- [WHAT THE TASK REQUIRES] Count how many lines hold "handle" in the records, and respond with that number by itself.

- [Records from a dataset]
============
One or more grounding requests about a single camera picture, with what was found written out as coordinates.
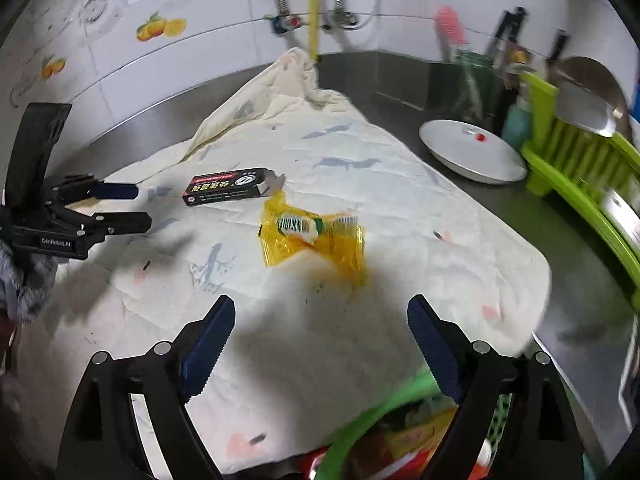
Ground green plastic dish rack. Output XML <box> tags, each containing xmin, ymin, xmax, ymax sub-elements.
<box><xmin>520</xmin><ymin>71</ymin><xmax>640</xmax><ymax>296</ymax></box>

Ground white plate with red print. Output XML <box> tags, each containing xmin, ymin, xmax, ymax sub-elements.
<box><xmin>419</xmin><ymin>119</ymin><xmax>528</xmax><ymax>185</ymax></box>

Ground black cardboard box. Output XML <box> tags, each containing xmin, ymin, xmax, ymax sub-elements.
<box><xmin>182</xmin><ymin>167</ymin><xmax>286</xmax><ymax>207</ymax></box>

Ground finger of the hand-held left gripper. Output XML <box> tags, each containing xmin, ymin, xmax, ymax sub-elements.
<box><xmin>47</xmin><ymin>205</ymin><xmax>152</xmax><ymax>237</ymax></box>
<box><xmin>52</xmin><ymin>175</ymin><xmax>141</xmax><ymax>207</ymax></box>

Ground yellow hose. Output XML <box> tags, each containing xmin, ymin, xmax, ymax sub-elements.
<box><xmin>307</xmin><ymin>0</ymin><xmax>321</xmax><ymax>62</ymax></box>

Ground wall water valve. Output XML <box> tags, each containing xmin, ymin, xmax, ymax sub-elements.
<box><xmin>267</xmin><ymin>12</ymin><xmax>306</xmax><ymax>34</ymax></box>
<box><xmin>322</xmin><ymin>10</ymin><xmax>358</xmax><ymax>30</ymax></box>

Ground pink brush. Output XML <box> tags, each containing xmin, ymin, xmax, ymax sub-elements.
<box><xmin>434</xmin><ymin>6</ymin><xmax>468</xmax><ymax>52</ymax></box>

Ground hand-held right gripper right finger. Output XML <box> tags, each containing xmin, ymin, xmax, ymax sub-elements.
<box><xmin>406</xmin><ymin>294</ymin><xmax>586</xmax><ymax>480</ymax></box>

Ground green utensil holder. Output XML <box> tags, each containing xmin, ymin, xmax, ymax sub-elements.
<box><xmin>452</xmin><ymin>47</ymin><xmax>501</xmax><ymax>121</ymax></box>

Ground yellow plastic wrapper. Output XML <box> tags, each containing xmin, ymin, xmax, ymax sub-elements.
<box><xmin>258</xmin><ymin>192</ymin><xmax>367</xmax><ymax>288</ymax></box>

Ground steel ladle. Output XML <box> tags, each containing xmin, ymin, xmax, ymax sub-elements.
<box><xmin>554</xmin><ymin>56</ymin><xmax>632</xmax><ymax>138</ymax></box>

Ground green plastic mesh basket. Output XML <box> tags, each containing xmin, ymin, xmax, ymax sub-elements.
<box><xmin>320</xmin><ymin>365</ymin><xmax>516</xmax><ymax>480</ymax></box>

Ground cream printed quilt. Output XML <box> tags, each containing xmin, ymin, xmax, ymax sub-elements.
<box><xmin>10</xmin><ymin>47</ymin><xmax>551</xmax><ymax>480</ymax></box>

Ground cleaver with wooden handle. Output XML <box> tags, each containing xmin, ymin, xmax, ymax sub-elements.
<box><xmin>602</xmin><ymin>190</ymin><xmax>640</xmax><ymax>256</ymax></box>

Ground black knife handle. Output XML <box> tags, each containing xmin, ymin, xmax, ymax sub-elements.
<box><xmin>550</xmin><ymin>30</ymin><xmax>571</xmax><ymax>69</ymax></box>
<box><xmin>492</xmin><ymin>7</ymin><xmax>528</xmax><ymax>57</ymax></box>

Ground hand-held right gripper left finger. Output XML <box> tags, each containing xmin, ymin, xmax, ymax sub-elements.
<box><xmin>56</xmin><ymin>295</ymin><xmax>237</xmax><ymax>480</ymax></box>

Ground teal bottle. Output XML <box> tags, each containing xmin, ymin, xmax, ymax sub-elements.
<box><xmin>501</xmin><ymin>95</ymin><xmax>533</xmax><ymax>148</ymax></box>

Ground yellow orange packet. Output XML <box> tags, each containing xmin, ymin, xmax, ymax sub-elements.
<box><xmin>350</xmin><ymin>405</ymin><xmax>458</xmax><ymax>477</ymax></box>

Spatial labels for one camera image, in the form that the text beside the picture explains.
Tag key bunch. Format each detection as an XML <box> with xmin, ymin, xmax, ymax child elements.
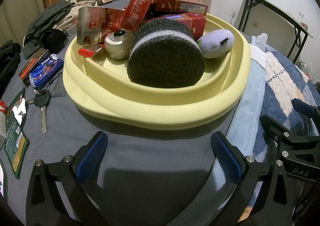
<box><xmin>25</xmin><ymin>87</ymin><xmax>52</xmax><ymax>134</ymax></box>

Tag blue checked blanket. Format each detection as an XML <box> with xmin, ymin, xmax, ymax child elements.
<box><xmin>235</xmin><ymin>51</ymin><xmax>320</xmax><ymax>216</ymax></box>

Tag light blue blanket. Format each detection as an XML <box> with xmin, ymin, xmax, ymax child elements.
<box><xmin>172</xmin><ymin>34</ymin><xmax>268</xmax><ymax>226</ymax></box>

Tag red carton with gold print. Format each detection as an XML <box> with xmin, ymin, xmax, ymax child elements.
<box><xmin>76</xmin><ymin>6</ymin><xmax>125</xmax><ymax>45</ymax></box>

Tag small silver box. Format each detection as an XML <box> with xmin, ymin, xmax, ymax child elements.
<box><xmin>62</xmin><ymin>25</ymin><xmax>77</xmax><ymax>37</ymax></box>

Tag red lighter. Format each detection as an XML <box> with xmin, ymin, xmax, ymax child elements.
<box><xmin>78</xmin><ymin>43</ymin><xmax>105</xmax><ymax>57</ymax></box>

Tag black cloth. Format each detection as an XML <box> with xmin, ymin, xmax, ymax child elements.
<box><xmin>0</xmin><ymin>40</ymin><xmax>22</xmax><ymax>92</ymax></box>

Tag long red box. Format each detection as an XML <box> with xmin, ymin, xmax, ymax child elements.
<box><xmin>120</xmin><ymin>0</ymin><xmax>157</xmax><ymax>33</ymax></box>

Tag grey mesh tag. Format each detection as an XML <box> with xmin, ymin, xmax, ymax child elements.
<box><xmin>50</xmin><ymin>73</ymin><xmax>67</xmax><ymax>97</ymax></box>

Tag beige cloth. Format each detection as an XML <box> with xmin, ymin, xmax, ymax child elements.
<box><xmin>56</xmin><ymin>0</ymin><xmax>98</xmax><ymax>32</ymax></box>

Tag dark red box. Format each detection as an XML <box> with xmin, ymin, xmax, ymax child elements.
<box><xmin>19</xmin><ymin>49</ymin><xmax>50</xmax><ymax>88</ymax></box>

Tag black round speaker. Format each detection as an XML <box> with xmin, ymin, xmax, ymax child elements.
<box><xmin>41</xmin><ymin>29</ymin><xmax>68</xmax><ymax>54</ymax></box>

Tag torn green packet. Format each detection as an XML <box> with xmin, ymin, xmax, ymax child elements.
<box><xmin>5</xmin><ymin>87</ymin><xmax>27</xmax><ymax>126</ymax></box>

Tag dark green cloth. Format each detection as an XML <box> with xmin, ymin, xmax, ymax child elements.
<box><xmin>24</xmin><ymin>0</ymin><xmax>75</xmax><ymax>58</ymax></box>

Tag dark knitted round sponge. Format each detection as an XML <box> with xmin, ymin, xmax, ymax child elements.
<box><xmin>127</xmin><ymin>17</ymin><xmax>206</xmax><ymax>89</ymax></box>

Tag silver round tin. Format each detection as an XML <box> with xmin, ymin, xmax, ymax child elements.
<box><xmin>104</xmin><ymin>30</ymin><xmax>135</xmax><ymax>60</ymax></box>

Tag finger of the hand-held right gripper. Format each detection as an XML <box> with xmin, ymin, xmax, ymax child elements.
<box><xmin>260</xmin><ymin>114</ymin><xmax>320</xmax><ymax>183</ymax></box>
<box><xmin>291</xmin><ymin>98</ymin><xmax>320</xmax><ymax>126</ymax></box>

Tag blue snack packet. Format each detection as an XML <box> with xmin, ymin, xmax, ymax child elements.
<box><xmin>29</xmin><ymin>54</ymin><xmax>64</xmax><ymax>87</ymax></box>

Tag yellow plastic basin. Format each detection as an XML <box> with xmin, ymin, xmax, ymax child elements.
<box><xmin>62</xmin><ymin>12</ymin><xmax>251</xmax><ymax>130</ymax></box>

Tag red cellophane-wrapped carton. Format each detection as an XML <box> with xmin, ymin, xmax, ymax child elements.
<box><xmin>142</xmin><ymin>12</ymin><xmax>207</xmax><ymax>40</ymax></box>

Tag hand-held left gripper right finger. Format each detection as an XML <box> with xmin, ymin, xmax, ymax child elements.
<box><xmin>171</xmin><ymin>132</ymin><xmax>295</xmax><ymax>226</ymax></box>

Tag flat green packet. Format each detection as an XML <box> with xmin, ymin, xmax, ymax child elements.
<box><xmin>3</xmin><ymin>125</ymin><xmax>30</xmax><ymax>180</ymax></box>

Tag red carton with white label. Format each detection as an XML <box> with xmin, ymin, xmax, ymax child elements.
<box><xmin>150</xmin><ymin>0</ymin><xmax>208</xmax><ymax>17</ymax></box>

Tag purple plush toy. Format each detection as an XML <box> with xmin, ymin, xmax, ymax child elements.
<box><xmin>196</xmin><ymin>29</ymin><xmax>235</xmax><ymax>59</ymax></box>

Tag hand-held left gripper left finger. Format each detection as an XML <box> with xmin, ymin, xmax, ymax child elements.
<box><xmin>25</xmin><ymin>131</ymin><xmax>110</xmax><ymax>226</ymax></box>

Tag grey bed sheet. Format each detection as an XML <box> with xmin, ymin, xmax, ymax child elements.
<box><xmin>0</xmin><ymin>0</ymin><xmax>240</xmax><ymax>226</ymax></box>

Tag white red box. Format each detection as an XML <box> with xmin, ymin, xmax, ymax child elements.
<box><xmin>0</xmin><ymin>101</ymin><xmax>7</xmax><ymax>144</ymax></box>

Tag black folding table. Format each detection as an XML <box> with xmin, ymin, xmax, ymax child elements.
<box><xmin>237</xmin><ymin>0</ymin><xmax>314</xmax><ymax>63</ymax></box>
============
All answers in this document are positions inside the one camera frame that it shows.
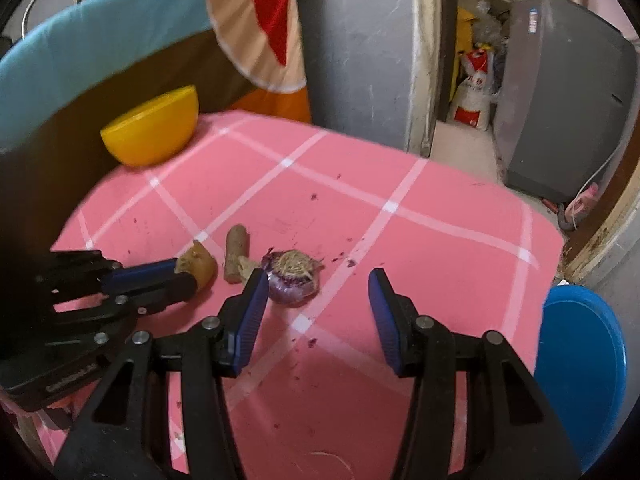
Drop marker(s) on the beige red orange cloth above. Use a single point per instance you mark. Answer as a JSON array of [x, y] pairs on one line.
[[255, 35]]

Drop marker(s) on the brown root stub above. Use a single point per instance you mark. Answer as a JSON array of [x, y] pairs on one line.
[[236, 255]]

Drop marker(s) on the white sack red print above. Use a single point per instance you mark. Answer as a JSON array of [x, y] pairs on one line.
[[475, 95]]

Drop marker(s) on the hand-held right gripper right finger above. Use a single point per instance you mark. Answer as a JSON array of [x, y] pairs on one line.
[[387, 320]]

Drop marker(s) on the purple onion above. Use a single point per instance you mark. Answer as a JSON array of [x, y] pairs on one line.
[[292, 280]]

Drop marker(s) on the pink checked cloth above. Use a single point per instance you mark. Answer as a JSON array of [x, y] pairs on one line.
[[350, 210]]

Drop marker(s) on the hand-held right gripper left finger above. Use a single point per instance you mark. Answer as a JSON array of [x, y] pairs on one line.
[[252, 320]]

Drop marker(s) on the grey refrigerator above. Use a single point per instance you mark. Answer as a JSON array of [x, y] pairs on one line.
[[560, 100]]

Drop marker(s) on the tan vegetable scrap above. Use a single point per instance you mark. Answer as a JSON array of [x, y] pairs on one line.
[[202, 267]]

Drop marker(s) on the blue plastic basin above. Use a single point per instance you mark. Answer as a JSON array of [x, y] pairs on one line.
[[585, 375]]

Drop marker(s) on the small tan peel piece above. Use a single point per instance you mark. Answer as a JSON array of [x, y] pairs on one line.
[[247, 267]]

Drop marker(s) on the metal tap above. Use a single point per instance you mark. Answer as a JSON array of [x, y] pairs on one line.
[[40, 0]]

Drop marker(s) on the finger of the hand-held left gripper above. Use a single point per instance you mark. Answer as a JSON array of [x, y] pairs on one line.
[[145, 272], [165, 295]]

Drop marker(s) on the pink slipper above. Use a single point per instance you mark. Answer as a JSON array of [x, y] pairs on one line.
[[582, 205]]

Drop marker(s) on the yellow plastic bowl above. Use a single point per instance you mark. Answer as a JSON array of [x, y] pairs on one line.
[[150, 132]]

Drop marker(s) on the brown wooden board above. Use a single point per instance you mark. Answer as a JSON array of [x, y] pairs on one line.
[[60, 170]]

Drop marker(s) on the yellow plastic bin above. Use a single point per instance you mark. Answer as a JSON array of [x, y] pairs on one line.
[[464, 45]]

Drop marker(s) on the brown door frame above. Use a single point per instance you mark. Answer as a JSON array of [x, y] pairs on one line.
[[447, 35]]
============
- [WRITTEN SOLUTION] 2